◆ BRIEF: Wherever the string "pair" appears in a line of the listing below, report that line.

◆ INFORMATION:
--
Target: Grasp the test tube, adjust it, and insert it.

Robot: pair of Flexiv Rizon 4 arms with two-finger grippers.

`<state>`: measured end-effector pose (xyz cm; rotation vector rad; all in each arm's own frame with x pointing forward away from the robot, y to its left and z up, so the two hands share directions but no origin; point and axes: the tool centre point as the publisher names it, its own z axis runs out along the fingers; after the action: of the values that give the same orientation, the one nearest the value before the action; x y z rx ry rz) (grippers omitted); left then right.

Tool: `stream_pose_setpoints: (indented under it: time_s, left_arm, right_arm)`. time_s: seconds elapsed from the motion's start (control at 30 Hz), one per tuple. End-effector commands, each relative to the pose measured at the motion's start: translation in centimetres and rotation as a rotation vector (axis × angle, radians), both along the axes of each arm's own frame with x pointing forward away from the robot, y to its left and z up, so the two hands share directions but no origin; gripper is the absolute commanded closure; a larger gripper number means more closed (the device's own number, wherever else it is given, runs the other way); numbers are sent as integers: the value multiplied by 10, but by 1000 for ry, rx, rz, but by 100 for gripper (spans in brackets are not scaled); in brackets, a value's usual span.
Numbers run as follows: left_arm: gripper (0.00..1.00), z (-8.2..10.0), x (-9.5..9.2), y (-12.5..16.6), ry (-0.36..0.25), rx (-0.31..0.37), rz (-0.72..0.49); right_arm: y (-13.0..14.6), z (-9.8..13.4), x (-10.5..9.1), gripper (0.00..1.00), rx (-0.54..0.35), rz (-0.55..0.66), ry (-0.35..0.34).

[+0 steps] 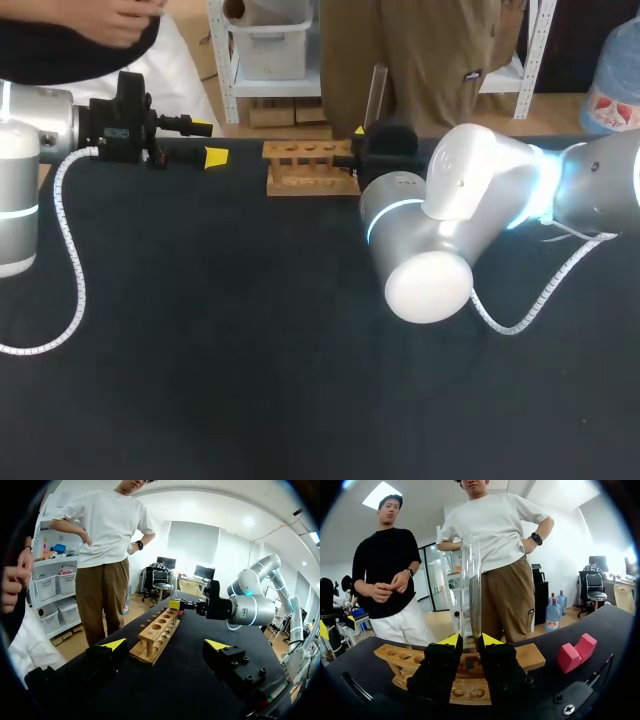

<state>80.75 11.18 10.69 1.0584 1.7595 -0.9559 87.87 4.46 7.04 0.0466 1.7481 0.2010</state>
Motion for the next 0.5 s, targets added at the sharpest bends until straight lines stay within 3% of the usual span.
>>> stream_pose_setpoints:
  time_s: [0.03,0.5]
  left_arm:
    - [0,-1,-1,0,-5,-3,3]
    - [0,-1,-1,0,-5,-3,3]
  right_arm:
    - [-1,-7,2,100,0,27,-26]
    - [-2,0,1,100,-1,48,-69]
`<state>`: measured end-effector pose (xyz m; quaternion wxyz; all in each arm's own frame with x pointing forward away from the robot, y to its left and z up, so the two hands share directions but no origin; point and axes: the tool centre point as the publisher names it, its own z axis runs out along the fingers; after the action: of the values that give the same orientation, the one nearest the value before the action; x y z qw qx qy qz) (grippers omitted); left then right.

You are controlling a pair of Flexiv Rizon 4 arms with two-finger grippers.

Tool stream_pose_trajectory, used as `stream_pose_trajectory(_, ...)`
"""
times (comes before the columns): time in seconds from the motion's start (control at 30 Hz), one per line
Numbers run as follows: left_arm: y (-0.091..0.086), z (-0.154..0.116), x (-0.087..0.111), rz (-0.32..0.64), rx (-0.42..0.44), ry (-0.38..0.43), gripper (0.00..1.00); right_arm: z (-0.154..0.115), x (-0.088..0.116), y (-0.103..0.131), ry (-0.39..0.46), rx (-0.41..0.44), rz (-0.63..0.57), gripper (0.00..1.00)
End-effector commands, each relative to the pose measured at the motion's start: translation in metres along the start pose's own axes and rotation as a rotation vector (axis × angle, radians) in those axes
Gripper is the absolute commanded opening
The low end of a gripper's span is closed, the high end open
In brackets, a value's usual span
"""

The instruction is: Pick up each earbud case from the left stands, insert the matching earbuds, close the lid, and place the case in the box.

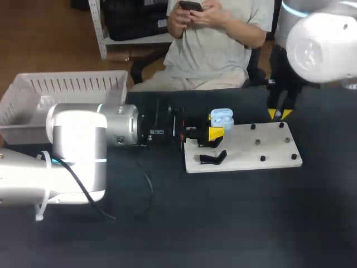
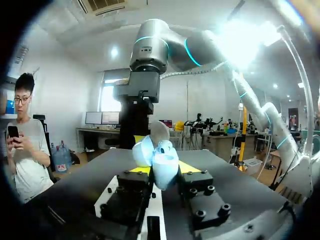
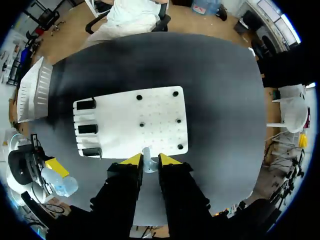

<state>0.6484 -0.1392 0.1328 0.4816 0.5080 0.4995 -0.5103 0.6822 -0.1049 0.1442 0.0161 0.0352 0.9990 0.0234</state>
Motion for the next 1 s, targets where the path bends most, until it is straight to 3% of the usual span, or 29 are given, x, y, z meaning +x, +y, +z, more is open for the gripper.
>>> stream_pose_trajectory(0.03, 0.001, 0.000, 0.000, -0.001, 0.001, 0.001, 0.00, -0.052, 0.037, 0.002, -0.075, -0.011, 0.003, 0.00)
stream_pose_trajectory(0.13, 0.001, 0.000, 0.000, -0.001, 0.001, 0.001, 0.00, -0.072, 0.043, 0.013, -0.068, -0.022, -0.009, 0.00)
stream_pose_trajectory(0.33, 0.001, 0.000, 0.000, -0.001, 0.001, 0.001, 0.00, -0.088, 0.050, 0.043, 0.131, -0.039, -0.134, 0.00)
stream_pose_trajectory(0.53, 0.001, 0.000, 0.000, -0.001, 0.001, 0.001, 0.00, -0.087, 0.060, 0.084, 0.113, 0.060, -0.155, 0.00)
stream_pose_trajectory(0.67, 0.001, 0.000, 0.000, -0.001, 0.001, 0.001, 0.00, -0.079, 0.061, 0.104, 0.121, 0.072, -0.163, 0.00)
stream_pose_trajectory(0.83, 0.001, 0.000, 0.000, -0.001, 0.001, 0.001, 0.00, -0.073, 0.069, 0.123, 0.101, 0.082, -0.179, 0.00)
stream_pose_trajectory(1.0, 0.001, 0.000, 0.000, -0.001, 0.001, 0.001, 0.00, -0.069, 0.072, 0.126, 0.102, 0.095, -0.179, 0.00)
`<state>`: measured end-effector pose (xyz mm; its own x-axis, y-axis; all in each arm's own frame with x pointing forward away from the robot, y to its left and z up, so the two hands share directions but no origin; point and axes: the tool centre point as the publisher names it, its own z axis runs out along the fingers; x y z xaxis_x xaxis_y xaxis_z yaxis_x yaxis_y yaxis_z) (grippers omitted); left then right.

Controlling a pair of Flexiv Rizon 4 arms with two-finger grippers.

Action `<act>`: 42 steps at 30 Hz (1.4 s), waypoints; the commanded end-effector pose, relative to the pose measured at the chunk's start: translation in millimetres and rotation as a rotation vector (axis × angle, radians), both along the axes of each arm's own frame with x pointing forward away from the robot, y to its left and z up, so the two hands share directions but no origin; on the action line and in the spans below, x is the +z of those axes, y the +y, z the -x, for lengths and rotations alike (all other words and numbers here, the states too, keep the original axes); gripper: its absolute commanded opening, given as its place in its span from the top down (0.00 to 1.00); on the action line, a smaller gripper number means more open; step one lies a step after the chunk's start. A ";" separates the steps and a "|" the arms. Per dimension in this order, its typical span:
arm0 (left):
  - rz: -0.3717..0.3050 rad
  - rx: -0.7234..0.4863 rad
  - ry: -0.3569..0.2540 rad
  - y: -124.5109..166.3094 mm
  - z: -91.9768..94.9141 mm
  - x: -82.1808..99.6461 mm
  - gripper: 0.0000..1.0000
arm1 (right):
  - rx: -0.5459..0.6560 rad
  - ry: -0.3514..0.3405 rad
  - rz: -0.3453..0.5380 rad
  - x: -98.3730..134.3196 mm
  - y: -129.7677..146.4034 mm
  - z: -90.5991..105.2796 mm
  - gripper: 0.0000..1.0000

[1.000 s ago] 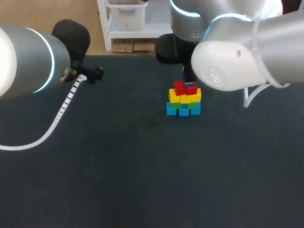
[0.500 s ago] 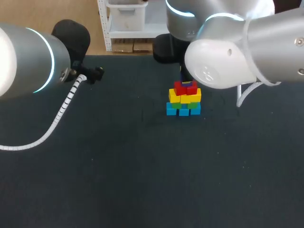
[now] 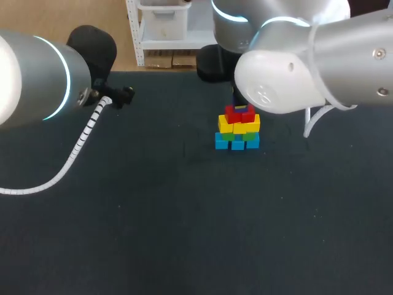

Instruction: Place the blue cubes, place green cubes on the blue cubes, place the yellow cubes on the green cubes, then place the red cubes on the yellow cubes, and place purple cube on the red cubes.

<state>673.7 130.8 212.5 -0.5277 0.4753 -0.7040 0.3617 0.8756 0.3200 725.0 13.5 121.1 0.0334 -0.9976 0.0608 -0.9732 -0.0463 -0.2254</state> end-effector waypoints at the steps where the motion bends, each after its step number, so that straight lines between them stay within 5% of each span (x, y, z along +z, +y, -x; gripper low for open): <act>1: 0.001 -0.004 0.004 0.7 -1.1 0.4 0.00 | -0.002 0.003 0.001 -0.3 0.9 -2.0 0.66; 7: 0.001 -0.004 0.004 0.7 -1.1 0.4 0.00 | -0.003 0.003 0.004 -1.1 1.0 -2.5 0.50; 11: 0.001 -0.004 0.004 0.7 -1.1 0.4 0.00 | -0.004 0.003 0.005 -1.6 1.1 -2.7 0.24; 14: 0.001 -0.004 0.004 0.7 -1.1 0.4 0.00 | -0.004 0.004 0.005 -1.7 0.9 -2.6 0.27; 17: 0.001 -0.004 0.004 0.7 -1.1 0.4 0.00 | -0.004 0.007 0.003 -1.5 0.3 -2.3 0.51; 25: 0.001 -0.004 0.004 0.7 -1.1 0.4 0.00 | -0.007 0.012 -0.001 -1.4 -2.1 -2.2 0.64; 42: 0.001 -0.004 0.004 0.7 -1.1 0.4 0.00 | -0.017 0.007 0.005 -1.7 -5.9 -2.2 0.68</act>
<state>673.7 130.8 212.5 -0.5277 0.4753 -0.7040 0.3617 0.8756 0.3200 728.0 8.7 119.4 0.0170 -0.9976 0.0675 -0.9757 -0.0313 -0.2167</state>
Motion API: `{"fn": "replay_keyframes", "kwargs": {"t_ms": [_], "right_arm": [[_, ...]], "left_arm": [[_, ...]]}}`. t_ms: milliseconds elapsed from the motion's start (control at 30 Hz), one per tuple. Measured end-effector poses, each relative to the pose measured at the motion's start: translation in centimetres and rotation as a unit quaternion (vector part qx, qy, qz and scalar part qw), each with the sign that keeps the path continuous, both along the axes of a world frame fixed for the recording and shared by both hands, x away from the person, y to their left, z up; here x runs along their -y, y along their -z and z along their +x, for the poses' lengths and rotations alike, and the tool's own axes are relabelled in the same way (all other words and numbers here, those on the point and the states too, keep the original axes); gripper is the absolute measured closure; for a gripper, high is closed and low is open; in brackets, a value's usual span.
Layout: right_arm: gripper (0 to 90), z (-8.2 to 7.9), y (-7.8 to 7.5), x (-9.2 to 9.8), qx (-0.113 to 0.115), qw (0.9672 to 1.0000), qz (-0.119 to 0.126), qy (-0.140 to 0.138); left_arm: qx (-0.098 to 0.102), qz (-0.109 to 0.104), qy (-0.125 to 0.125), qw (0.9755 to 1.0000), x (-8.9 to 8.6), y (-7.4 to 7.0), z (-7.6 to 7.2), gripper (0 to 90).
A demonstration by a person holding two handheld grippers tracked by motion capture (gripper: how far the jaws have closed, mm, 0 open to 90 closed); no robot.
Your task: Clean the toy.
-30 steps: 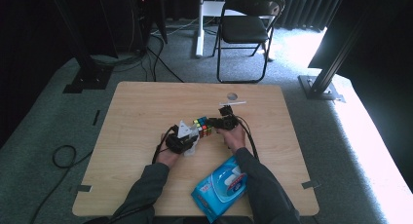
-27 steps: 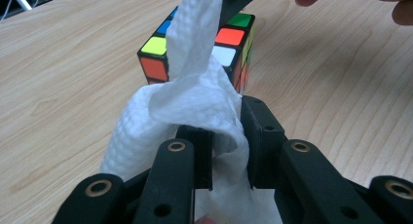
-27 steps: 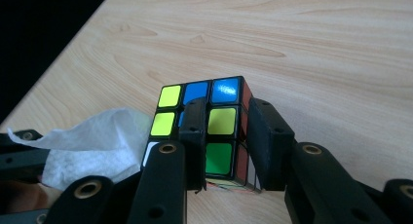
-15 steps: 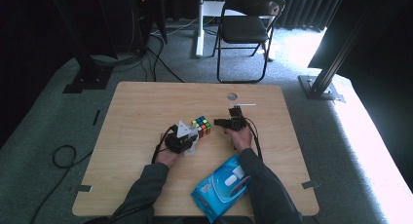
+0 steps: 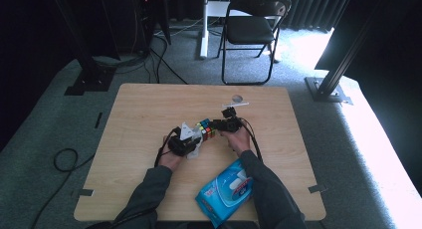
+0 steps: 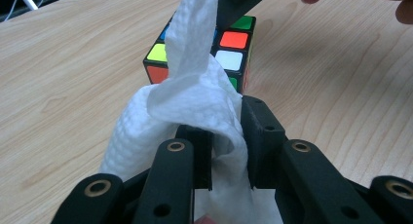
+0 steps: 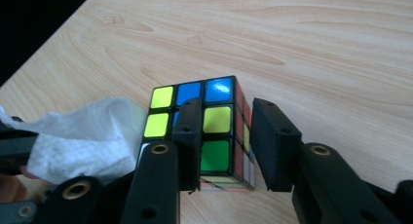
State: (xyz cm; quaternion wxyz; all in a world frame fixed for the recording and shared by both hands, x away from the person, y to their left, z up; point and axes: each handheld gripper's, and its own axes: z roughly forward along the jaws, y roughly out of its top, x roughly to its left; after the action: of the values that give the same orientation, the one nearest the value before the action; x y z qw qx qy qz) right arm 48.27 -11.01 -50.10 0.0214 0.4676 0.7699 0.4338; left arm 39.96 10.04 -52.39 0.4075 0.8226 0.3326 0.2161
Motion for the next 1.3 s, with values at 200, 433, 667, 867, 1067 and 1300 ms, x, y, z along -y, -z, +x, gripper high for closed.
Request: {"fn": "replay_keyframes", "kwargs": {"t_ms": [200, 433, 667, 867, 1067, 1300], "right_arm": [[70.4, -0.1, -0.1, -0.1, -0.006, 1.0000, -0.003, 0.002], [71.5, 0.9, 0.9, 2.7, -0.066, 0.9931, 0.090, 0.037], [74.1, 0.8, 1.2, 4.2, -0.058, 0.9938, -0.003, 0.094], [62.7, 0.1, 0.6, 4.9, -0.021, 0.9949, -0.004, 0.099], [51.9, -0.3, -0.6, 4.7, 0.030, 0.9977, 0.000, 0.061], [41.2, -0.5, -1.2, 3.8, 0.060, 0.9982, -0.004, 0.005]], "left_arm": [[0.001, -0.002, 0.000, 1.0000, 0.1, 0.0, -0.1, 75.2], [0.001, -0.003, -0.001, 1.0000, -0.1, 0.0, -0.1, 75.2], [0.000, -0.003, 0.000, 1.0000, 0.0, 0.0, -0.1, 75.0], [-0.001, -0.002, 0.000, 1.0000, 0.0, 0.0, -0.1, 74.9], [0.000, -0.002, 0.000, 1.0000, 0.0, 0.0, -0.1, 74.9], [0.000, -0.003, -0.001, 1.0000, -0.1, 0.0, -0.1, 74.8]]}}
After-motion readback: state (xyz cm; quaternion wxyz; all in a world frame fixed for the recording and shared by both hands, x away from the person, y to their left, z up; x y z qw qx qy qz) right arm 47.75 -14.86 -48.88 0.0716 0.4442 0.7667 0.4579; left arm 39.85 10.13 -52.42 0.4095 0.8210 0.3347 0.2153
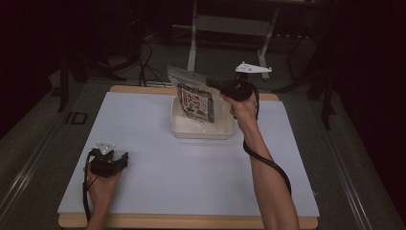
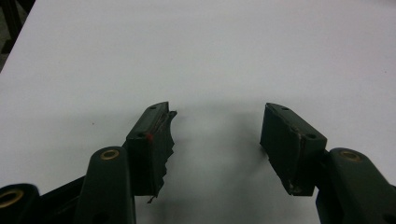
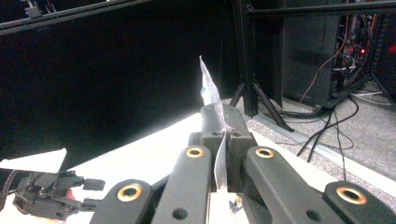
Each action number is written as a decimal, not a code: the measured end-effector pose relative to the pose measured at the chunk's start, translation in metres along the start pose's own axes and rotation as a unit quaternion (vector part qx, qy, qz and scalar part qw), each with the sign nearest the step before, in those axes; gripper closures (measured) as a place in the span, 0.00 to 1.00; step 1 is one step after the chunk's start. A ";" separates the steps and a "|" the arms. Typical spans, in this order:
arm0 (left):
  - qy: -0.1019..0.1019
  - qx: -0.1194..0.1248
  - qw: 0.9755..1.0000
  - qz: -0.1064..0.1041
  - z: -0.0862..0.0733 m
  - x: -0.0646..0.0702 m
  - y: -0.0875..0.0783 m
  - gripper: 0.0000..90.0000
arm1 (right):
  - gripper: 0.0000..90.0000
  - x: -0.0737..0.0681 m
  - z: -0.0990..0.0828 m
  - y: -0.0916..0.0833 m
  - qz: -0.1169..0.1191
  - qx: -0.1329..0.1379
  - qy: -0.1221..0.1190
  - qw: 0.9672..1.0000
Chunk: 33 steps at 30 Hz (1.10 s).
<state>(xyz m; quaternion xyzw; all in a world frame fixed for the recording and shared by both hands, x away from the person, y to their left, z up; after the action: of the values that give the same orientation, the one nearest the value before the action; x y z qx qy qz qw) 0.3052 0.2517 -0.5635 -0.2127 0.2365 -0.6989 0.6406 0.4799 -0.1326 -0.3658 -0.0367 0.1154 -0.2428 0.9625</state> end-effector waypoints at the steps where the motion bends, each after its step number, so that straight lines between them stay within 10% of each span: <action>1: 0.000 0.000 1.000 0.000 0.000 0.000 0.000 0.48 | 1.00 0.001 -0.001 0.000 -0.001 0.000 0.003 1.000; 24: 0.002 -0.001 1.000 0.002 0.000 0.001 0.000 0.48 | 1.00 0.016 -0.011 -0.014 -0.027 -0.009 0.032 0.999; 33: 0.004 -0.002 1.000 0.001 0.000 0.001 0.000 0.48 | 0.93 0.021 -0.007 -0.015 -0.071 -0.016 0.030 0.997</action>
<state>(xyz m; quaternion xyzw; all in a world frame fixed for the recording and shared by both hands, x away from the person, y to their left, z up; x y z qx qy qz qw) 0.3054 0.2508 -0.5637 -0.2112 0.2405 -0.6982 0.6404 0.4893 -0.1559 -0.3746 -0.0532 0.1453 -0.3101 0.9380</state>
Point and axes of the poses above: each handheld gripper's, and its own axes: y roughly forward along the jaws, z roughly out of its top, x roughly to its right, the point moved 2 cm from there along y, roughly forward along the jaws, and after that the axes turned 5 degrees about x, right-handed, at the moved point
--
◆ SOLUTION BELOW:
Robot: pair of Flexiv Rizon 4 arms with two-finger grippers.
You are controlling a pair of Flexiv Rizon 4 arms with two-finger grippers.
Controlling a pair of Flexiv Rizon 4 arms with two-finger grippers.

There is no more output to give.